Kill Grandma? Debunking a health bill scare tactic

It's not, however, because people aren't saying it. The most notable spokeswoman for the cause is Elizabeth McCaughey, the former lieutenant governor of New York. McCaughey's last brush with major public prominence came during the debate over then-President Bill Clinton's health plan, when she wrote a highly controversial critique of the proposal published in The New Republic arguing the bill would have bound everyone inside the new system.

This time McCaughey has been making the talk radio rounds arguing that the latest version of a health overhaul has the government sponsoring suicide education.

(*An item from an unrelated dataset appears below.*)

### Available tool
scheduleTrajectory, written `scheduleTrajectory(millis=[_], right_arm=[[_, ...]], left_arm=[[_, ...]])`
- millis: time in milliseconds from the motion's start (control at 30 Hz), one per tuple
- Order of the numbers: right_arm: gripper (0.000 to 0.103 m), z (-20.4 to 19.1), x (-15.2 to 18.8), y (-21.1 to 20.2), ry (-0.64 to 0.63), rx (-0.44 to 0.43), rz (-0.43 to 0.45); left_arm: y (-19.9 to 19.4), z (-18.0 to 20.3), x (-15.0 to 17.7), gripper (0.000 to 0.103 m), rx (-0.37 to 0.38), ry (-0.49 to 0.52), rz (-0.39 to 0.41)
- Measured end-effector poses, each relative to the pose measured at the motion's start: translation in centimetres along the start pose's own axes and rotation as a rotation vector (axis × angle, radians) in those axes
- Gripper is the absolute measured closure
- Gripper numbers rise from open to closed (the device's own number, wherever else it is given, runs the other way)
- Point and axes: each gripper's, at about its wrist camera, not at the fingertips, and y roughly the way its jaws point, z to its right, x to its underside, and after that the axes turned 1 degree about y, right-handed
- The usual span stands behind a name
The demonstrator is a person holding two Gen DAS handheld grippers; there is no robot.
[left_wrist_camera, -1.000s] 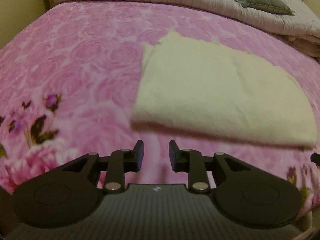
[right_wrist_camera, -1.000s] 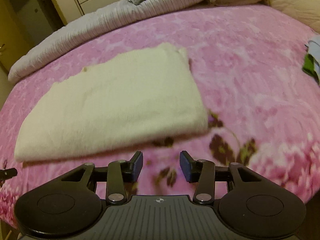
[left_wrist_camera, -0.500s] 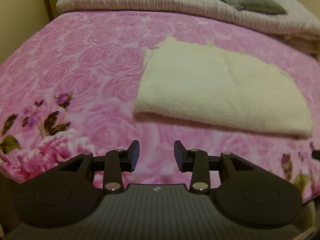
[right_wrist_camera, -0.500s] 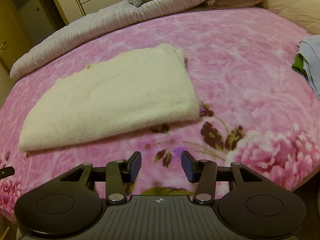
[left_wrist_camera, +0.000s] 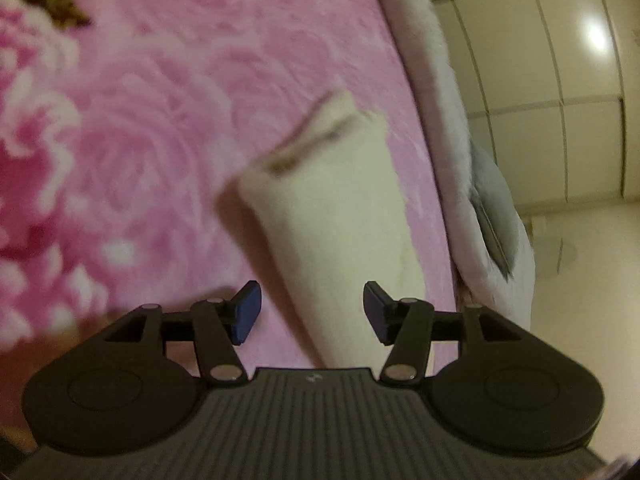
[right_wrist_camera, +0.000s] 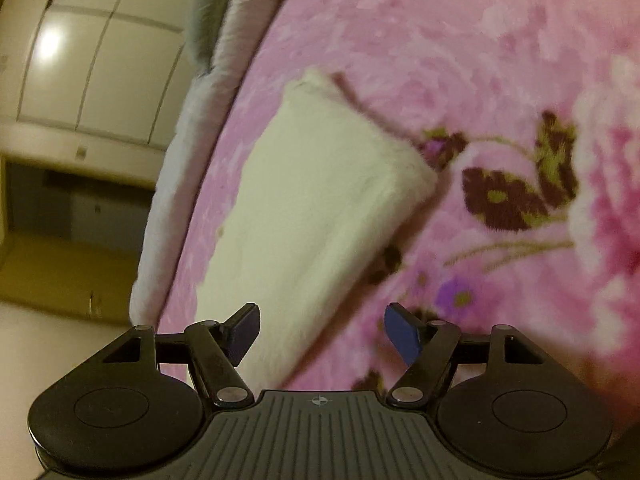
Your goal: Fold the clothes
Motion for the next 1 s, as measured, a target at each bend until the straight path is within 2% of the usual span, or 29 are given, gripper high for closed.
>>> scheduleTrajectory(millis=[100, 167, 233, 267, 300, 333, 433, 600, 767, 900, 933, 1000], right_arm=[[0.031, 0.5, -0.8, 1.3, 0.067, -0.013, 0.04], [0.031, 0.7, -1.4, 2.0, 0.097, -0.028, 0.073], [0.035, 0.5, -2.0, 2.5, 0.089, -0.02, 0.092], [0.043, 0.3, -2.2, 2.8, 0.078, -0.015, 0.101], [0.074, 0.0, -2.5, 3.2, 0.059, 0.0, 0.103], [0.091, 0.0, -2.7, 3.5, 0.059, 0.014, 0.098], [0.095, 0.4, -2.8, 3.1, 0.101, 0.002, 0.096], [0.096, -0.1, -1.6, 0.8, 0.049, -0.005, 0.091], [0.096, 1.9, 0.8, -3.7, 0.016, 0.016, 0.029], [0.093, 3.7, 2.8, -6.7, -0.056, 0.077, -0.042], [0.08, 4.0, 2.9, -7.1, -0.086, 0.098, -0.075], [0.056, 3.7, 2.6, -7.9, -0.186, 0.144, -0.197]], left_arm=[[1.7, -0.3, -0.9, 0.055, -0.006, -0.038, 0.011], [2.9, -0.4, -1.3, 0.062, 0.004, -0.056, 0.013], [3.8, -0.1, -1.6, 0.075, 0.006, -0.038, 0.012], [4.1, 0.1, -1.8, 0.08, 0.003, -0.017, 0.013], [4.5, 0.3, -2.0, 0.089, 0.0, 0.005, 0.014], [4.5, 0.5, -2.1, 0.091, -0.002, 0.022, 0.016], [3.9, 1.6, -2.0, 0.096, -0.012, 0.115, 0.038], [0.9, 2.5, -0.8, 0.097, -0.018, 0.238, 0.072], [-4.0, 0.3, 2.4, 0.097, -0.035, 0.271, 0.03], [-7.0, -1.0, 5.1, 0.094, -0.092, 0.347, -0.033], [-7.6, -1.1, 5.5, 0.092, -0.117, 0.383, -0.06], [-8.8, -0.1, 5.7, 0.09, -0.16, 0.489, -0.092]])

"One of the most shocking things I found in this bill, and there were many, is on Page 425, where the Congress would make it mandatory — absolutely require — that every five years, people in Medicare have a required counseling session that will tell them how to end their life sooner, how to decline nutrition, how to decline being hydrated, how to go into hospice care," McCaughey said on former Sen. Fred Thompson's radio show July 16.

That claim won her a "pants on fire" rating for its lack of truth from the nonpartisan Politifact.com Web site run by the St. Petersburg Times. But it has nonetheless spread like wildfire, being repeated not just on blogs and radio shows but by Republican members of Congress as well. Said a joint statement from House Minority leader John Boehner (R-OH) and Republican Policy Committee Chairman Thaddeus McCotter (R-MI), "this provision may start us down a treacherous path toward government-encouraged euthanasia if enacted into law."

"Highly Upsetting" Claims

The claims have been highly upsetting to groups like the National Hospice and Palliative Care Organization, which strongly support what the bill really does — pay health care providers to talk to Medicare patients about creating so-called advance directives, or ways to express their health care desires in writing before they become incapacitated.

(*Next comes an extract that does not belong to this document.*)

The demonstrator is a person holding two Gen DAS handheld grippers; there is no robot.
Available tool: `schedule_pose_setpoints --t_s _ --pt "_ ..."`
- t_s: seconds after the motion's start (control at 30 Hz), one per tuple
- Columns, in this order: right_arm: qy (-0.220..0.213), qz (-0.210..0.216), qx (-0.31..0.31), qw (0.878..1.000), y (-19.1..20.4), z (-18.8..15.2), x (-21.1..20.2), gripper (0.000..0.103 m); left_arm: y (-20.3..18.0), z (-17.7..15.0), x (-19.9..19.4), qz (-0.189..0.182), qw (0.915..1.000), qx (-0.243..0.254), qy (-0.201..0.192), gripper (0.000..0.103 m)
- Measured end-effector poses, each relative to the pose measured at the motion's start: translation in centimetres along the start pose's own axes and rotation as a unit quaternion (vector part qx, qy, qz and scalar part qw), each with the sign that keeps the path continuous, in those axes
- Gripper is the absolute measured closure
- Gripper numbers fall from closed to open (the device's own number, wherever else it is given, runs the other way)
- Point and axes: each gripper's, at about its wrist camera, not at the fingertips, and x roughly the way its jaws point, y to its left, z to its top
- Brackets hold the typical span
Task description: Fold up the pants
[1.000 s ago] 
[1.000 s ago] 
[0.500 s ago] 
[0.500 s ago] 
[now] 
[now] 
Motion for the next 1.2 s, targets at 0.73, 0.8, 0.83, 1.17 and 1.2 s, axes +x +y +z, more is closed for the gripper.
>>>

In fact, says Kathy Brandt, vice president of professional leadership, consumer and caregiver services, advance directives need not be about cutting off care at all. "If you want everything to be possibly done; all medical treatment to be done for you until your last breath, that's what advance directives can do for you," Brandt says. "I think most people who are healthy adults, not facing a terminal or life-limiting conditions, would want treatment, and nothing that's in any of the health care reform bills that I've heard or seen does anything that would prohibit that."

So why have the demonstrably false claims about death gotten so much life? Harvard public opinion expert Robert Blendon says it's because seniors are very sensitive about their health care. "Seniors worry more about their health care than any other group in American life," Blendon says. "They feel more vulnerable."

Blendon says it's no accident that opponents of the health overhaul chose to single out a provision aimed at seniors to make their case, because if seniors think they have something to lose from the current health care overhaul, "[they] are really going to be very active opponents of this, because that's not what they signed up for," he says.

And seniors, unlike many younger people, are very likely paying more attention to the health care debate.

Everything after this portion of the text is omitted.